A continuación Turcotte explicó a Kelly el encuentro con la doctora Duncan, las órdenes que le dio y la línea de teléfono desactivada.

– ¿Por qué te escogieron a ti?

– La persona apropiada en el momento oportuno -repuso Turcotte encogiéndose de hombros-. No hay muchos tipos como yo con acreditación de confidencialidad y que saben disparar un arma.

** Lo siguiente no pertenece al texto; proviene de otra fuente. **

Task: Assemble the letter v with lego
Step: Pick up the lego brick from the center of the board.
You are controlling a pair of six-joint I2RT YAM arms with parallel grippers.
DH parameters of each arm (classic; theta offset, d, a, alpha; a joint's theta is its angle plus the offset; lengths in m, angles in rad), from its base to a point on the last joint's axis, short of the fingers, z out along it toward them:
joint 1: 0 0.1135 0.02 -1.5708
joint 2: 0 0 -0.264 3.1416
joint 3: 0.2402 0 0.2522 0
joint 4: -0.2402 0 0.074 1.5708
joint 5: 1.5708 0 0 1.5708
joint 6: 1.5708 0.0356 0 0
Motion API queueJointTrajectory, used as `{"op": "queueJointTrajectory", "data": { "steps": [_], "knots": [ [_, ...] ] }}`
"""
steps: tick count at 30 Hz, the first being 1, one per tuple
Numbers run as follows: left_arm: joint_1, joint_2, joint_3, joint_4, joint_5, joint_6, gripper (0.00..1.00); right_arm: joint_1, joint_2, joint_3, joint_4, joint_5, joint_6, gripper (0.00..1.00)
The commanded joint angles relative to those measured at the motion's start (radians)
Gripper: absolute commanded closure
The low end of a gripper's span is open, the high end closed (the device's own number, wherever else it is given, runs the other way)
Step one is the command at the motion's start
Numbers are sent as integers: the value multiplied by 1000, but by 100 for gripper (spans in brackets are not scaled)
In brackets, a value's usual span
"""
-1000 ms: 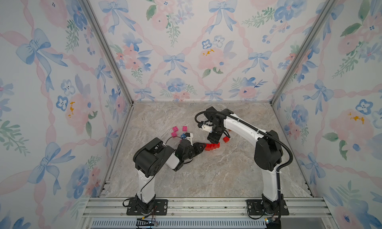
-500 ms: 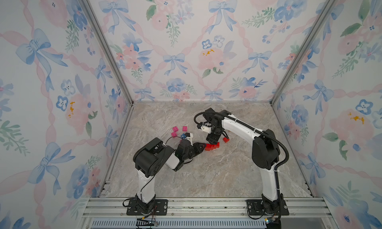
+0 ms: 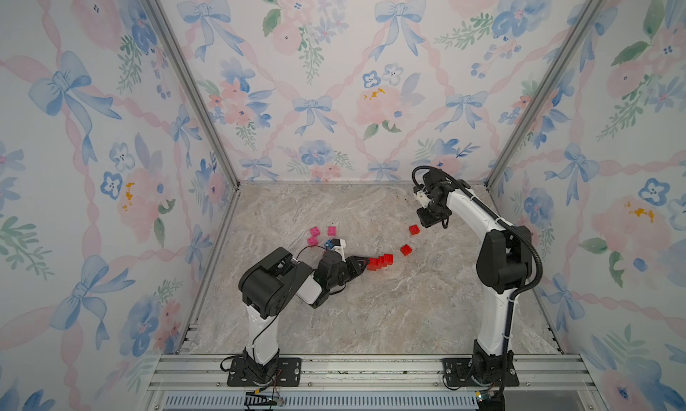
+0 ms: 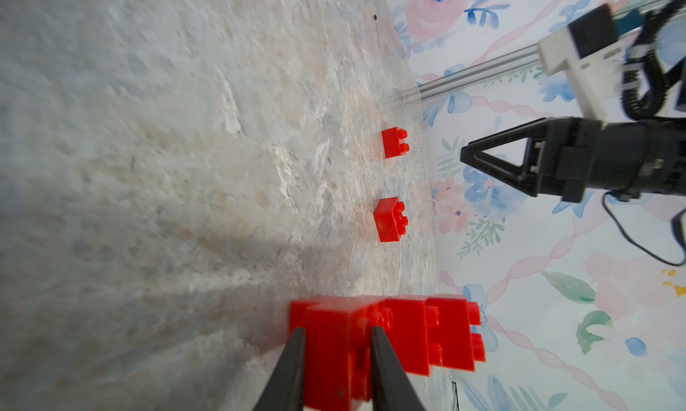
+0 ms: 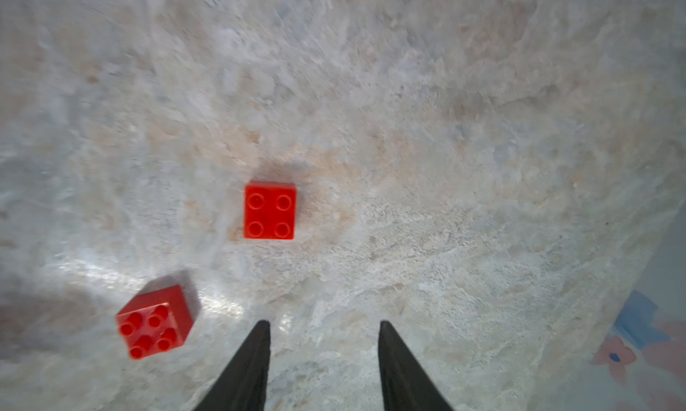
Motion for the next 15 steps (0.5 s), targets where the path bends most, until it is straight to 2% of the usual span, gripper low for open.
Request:
{"op": "queueJointTrajectory", "data": {
  "steps": [1, 2, 4, 7, 10, 15],
  "knots": [
    [10, -13, -17, -49, -29, 5, 100, -5, 72, 48, -4, -74, -15, 53],
    [10, -14, -16, -47, -29, 5, 100, -6, 90, 66, -9, -96, -27, 50],
    [10, -12, -16, -47, -29, 5, 100, -6, 115, 88, -17, -134, -34, 37],
    [11, -10, -16, -47, -27, 5, 100, 1, 137, 99, -4, -176, -25, 27],
    [13, -7, -15, -48, -26, 4, 100, 10, 158, 111, 12, -184, -15, 29],
    [14, -5, -13, -48, -24, 4, 100, 14, 210, 151, -6, -167, 2, 44]
  ]
}}
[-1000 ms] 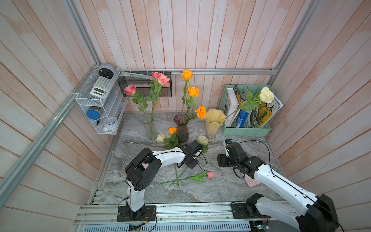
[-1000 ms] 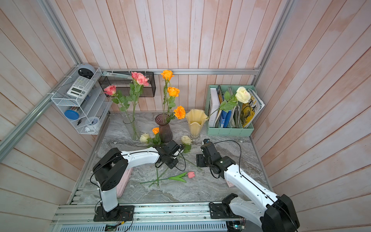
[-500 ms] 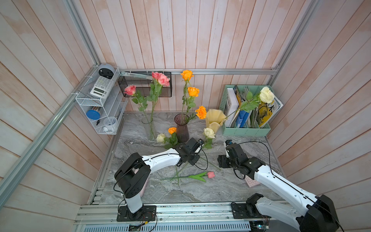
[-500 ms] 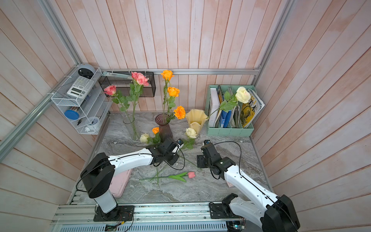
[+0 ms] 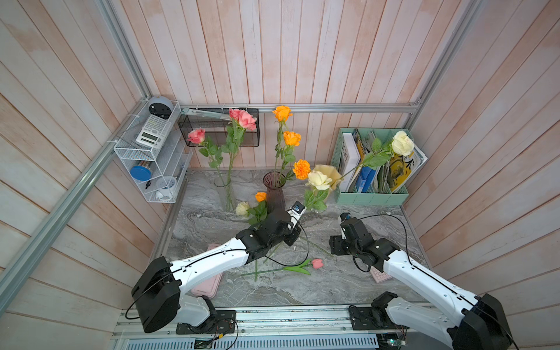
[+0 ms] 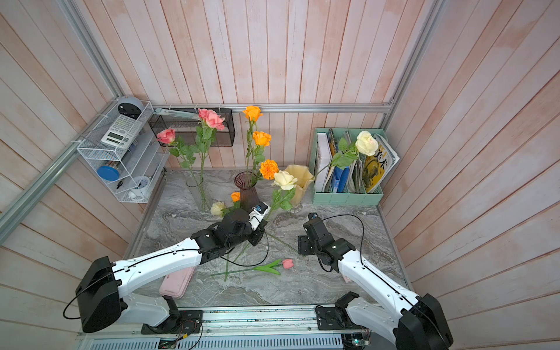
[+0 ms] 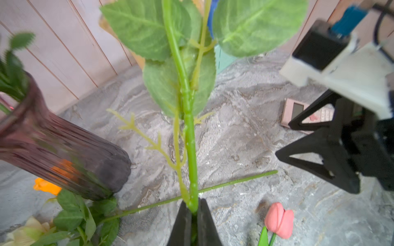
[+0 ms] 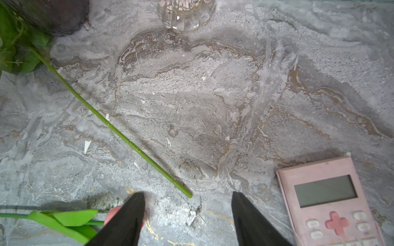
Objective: Arrange the flowers in different vases according to their colors
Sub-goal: Pick up the flower at the center of the board, then insert the flower into the vase.
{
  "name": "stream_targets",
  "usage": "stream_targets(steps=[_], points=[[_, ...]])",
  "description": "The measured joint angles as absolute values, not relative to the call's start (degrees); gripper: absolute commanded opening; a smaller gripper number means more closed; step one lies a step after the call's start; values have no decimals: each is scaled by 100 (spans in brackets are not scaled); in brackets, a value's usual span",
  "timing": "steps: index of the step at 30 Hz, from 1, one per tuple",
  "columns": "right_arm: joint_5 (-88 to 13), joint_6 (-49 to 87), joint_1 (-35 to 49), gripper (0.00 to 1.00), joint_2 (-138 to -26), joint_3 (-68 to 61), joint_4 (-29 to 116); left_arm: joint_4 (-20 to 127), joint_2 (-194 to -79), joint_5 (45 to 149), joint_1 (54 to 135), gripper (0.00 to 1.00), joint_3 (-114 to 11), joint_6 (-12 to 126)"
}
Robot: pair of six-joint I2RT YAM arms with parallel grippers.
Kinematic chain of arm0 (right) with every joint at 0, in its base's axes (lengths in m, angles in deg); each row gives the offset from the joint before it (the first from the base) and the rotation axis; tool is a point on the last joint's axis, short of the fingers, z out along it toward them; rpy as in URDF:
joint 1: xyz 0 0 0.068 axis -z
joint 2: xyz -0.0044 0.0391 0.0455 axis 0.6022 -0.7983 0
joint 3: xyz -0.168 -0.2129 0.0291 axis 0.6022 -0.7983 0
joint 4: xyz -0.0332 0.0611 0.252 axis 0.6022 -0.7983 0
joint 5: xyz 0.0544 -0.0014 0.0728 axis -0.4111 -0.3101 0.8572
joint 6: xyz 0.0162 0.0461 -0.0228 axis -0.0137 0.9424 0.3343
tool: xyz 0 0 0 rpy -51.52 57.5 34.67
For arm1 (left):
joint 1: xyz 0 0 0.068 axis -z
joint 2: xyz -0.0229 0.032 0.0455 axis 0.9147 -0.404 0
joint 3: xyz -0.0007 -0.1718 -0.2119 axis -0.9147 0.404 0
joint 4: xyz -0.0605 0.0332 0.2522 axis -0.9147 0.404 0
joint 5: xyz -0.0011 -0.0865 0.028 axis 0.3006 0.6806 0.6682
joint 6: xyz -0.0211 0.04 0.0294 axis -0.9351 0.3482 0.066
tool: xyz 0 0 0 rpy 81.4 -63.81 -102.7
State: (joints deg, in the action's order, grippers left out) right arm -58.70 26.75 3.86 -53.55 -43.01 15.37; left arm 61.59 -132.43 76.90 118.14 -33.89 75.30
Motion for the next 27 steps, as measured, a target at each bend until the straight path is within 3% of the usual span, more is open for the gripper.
stream_targets(steps=[11, 18, 27], points=[[-5888, 2592, 386, 71, -5390, -4371, 1609, 5755, -13147, 7568, 12015, 0, -3998, 7845], [-5962, 2570, 404, 71, -5416, -4371, 1635, 5311, -13765, 7612, 12023, 0, -5566, 8125], [-5973, 2566, 602, 71, -5454, -4377, 1729, 4400, -15459, 7697, 11949, 0, -7856, 8553]])
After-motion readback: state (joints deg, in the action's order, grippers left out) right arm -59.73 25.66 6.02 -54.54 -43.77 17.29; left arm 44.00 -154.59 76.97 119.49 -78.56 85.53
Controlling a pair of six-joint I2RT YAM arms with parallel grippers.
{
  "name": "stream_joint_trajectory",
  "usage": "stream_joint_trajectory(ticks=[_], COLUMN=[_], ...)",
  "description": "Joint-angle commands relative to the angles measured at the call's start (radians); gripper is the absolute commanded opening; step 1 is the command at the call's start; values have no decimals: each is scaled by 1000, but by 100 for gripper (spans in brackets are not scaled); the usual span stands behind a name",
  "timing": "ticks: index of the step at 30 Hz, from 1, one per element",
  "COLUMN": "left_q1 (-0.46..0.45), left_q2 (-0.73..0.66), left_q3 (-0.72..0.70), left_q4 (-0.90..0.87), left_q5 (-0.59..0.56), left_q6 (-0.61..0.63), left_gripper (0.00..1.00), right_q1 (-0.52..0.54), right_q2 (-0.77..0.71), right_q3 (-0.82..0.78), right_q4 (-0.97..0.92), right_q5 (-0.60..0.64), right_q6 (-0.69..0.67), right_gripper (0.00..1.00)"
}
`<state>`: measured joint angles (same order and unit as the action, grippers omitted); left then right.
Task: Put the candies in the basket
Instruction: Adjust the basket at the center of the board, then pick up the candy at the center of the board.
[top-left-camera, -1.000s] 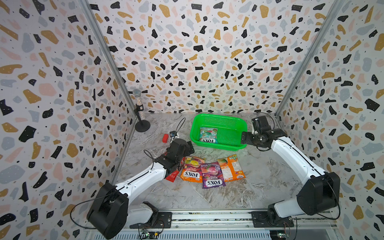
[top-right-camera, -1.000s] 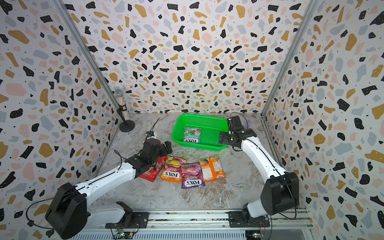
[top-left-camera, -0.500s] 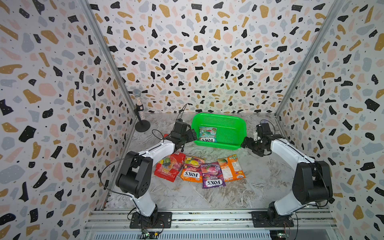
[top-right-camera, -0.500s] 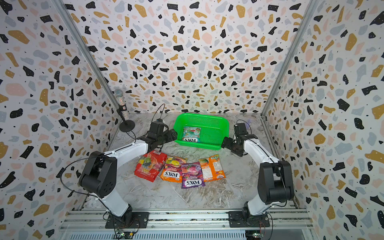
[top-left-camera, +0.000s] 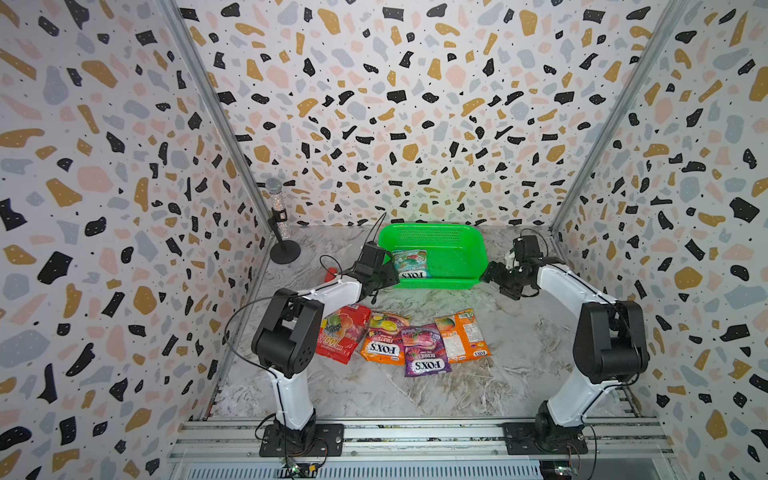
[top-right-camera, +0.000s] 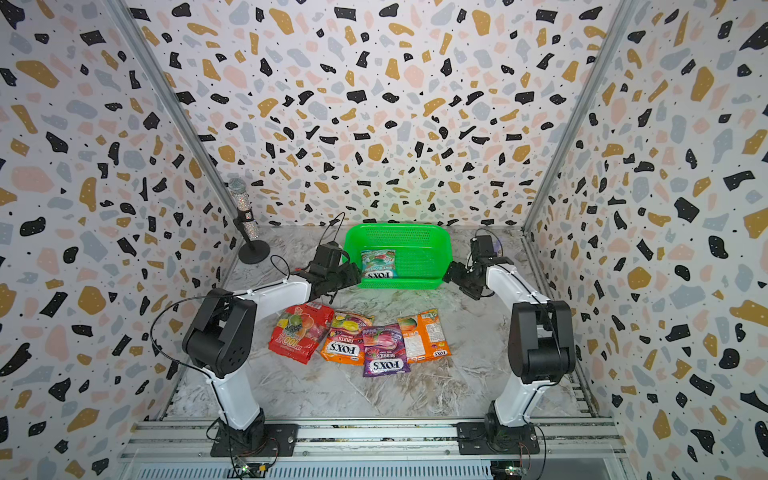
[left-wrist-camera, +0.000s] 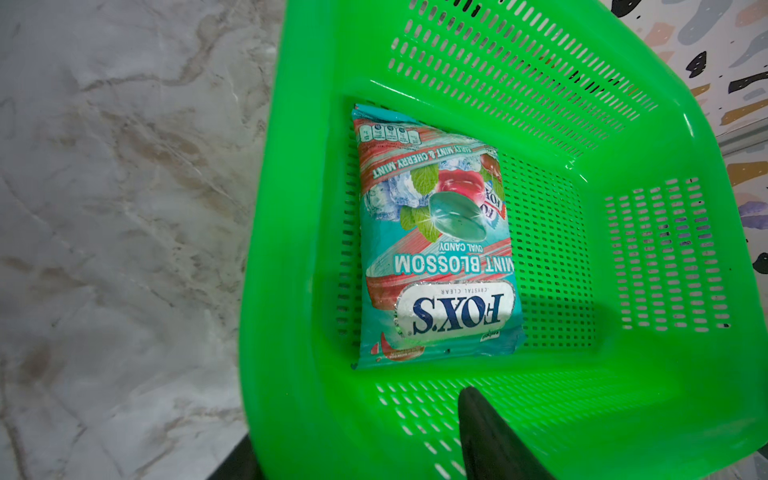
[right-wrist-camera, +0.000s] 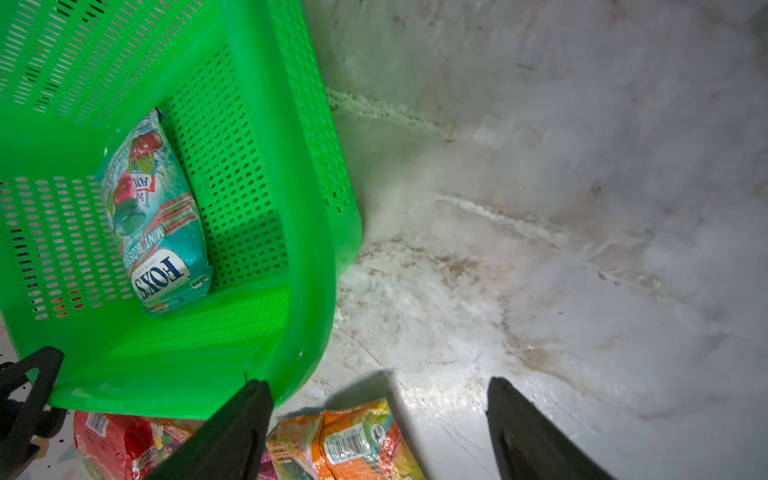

– No -repuso Kelly moviendo la cabeza en un gesto de negación-, te escogieron porque no aceptaste la medalla. A alguien le pareció, en algún lugar, que eras honrado. Y eso es todavía más raro que una acreditación de confidencialidad. -Kelly pasó la mano por encima de la mesa y le acarició la carne áspera de la palma-. Te jodieron, Turcotte.

– No -Turcotte negó con la cabeza-. Me jodí yo mismo en el momento en que empecé a creerme Dios con un arma. Pensé que yo tenía el control, pero sólo era un peón y me emplearon como a tal. Ahora ya sabes por qué me alcé contra mi comandante en Nebraska y lo maté, y por qué salvé a Von Seeckt, y no me importa si lo crees o no. Porque eso es algo entre yo y todos esos hijos de puta que manejan los hilos y permiten que la gente muera. Si me joden una vez, es culpa mía; si me joden dos, me rebelo.

Capítulo 18

EL CUBO, ÁREA 51. 96 horas.

– Estado -ordenó Gullick.

– Agitador número tres listo para despegar -informó Quinn-. Agitador número ocho también preparado y dispuesto. El Aurora está en estado de alerta. Nuestro enlace a la montaña Cheyene es directo y seguro. Si algo se mueve, podremos captarlo, señor.

– ¿General Brown? -preguntó Gullick.

El vicedirector de personal de las Fuerzas Aéreas tenía el entrecejo fruncido. Su conversación con el jefe en Washington no había tenido nada de divertido.

– He hablado con el jefe de personal y ha dado luz verde a los avisos, pero no estaba muy contento de ello.

– No me importa nada si estaba contento o no -repuso Gullick-. Lo único importante es que la misión está preparada.

Brown dirigió la mirada a la pantalla de su ordenador.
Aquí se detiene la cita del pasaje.